Des livres qui nous bousculent

Il faut lire le roman de Maylis de Kerangal, Réparer les vivants : un plaidoyer pour les greffes, et notamment la greffe du cœur. Simon a 20 ans. Sa passion, c’est le surf. Au retour d’une « session », l’accident se produit… Et nous allons suivre chacun des acteurs de ce drame depuis le médecin anesthésiste qui reçoit Marianne, la mère de Simon, jusqu’à Claire qui sera l’heureuse bénéficiaire de cette tragédie. « Le cœur de Simon Limbres migrait dans un autre endroit du pays, ses reins son foie et ses poumons gagnaient d’autres provinces, ils filaient vers d’autres corps ». Que subsistera-il dans cet éclatement de l’unité de son fils ? Comment raccorder sa mémoire singulière à ce corps diffracté ? Cette interrogation d’une mère submergée par la douleur traduit l’atmosphère de ce récit où la douleur, la froide description des actes médicaux, le professionnalisme des différents acteurs se mêlent à la vie de tous les jours.
C’est avec autant d’émotion que vous découvrirez le dernier roman de Franck Pavloff, L’Enfant des marges. C’est une sorte d’autobiographie. Depuis la mort de son fils, Ioan s’est réfugié dans un mas des Cévennes où il passe son temps à redresser des murets, pour oublier que le bonheur a existé… Un SMS de sa belle-fille vient le cueillir au cœur de sa solitude égoïste. Son petit-fils, Valentin, est parti à Barcelone pour fuir une vie dont il ne veut plus ! Et sans réfléchir, il prend la route. Comment le retrouver au milieu de tous ces déçus qui logent dans des squats, fabriquent des cocktails Molotov, ou réalisent des spectacles de rue ?
Il questionne, et au fil des rencontres c’est son passé qu’il va devoir appréhender. Une visite inattendue de la Sagrada Familia nous laisse ébahis. Et la rencontre de l’ange d’or… sur cette place de Barcelone, l’ange qui va enfin prendre la parole : « Il faut que je te dise, c’est bon de savoir que le père de mon père est venu me chercher, c’est de la vie, merci Ioan».
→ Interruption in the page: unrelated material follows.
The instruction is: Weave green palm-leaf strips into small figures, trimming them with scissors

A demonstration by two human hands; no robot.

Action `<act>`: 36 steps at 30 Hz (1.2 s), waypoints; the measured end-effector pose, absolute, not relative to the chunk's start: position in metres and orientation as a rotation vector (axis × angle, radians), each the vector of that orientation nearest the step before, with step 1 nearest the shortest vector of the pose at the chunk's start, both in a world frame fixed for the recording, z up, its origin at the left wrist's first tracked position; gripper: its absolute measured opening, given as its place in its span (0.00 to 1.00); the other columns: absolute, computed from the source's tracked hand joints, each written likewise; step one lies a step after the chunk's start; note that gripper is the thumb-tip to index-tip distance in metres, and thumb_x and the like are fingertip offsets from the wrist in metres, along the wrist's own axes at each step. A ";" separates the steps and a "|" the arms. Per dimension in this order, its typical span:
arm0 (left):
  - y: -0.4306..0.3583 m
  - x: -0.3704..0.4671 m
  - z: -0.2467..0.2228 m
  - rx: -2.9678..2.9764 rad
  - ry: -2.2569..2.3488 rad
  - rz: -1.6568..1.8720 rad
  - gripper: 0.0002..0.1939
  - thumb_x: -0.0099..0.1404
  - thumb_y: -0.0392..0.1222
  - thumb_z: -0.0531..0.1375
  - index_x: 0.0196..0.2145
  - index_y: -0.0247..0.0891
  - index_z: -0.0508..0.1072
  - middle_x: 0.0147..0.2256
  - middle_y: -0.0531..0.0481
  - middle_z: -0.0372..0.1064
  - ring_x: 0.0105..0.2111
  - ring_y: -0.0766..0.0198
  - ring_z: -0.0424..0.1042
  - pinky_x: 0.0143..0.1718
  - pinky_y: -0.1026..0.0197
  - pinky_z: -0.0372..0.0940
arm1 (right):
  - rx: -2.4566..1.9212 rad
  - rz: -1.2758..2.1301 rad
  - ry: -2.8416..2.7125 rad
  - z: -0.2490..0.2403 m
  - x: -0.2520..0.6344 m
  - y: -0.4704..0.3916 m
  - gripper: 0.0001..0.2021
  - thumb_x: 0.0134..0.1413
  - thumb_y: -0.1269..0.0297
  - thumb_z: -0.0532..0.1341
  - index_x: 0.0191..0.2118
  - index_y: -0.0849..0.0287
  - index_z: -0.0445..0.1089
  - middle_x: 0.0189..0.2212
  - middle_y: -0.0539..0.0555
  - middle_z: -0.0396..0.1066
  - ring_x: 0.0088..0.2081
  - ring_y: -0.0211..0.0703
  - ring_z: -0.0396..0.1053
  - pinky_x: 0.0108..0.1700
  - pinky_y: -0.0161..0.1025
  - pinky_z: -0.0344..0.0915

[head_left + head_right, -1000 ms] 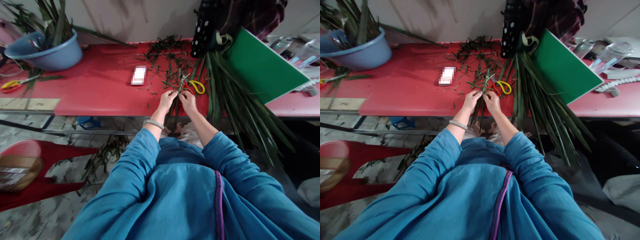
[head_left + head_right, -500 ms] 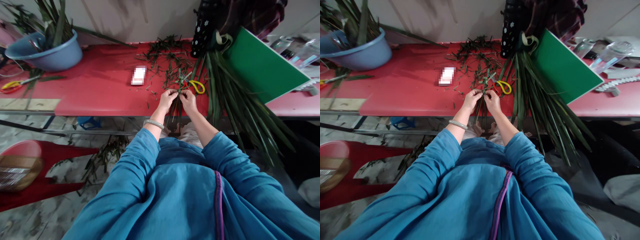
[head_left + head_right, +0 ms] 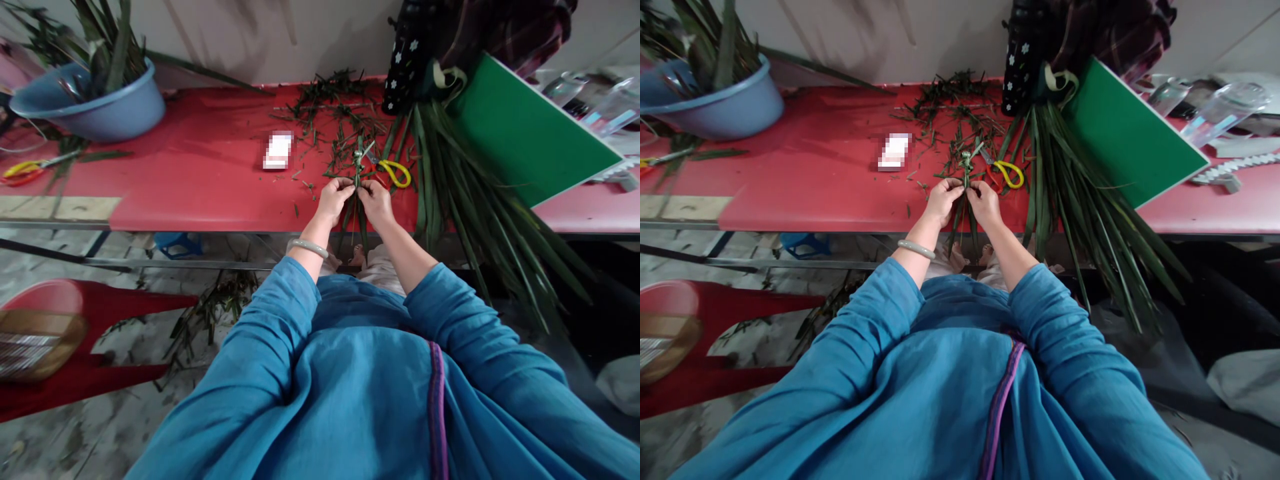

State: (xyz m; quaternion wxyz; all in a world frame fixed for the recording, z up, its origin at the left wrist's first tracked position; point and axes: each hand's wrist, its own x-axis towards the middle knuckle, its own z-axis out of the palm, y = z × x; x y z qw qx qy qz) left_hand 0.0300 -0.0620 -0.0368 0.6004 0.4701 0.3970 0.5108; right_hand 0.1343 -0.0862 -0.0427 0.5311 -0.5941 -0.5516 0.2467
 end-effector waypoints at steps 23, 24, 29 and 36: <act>-0.061 0.032 -0.036 1.159 0.901 1.188 0.03 0.52 0.33 0.59 0.28 0.34 0.70 0.29 0.50 0.71 0.38 0.64 0.68 0.47 0.57 0.58 | -1.373 0.579 -1.281 -0.039 0.134 -0.090 0.02 0.45 0.71 0.55 0.25 0.60 0.62 0.21 0.46 0.63 0.25 0.33 0.60 0.31 0.34 0.58; -0.062 0.032 -0.036 1.165 0.904 1.185 0.03 0.52 0.34 0.58 0.28 0.34 0.70 0.29 0.50 0.71 0.38 0.64 0.68 0.47 0.57 0.58 | -1.364 0.574 -1.282 -0.040 0.135 -0.089 0.02 0.45 0.71 0.55 0.25 0.60 0.62 0.21 0.46 0.63 0.25 0.33 0.60 0.31 0.34 0.58; -0.062 0.031 -0.036 1.177 0.892 1.176 0.04 0.53 0.36 0.59 0.28 0.33 0.71 0.30 0.47 0.71 0.37 0.63 0.68 0.46 0.57 0.58 | -1.288 0.546 -1.291 -0.042 0.136 -0.088 0.02 0.44 0.71 0.55 0.26 0.59 0.62 0.23 0.47 0.65 0.28 0.33 0.61 0.34 0.34 0.60; -0.062 0.031 -0.038 1.155 0.882 1.171 0.03 0.52 0.36 0.59 0.25 0.33 0.68 0.24 0.52 0.67 0.31 0.67 0.67 0.41 0.59 0.60 | -1.283 0.558 -1.281 -0.043 0.135 -0.087 0.03 0.43 0.73 0.55 0.27 0.60 0.63 0.25 0.48 0.66 0.29 0.34 0.63 0.35 0.35 0.61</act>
Portrait d’une peintre juive oubliée, morte en camp de concentration

Un autre roman a marqué la rentrée littéraire, il a d’ailleurs obtenu le prix Renaudot : Charlotte, de David Fœnkinos. L’émotion tient au sujet lui-même. Charlotte jeune artiste peintre, de famille juive, dont l’écrivain découvre l’œuvre bouleversante. Traquée par les nazis à Berlin, elle se réfugie près de Nice où elle composera l’œuvre de sa vie “Vie ? ou Théâtre” où elle vivra une grande passion amoureuse. C’est en 1943, à l’âge de 26 ans, qu’elle finira ses jours en camp de concentration alors qu’elle était enceinte. L’auteur utilise un procédé d’écriture qui peut troubler le lecteur; vers libres, aux phrases très courtes, dont il affirme avoir eu besoin pour lui permettre de respirer!
Et n’oubliez pas de lire ou de relire les œuvres de Patrick Modiano, qui vient de recevoir le prix Nobel de littérature. Chacun de ses romans vous entraîne à la recherche du bonheur perdu à travers les rues et les quartiers de Paris.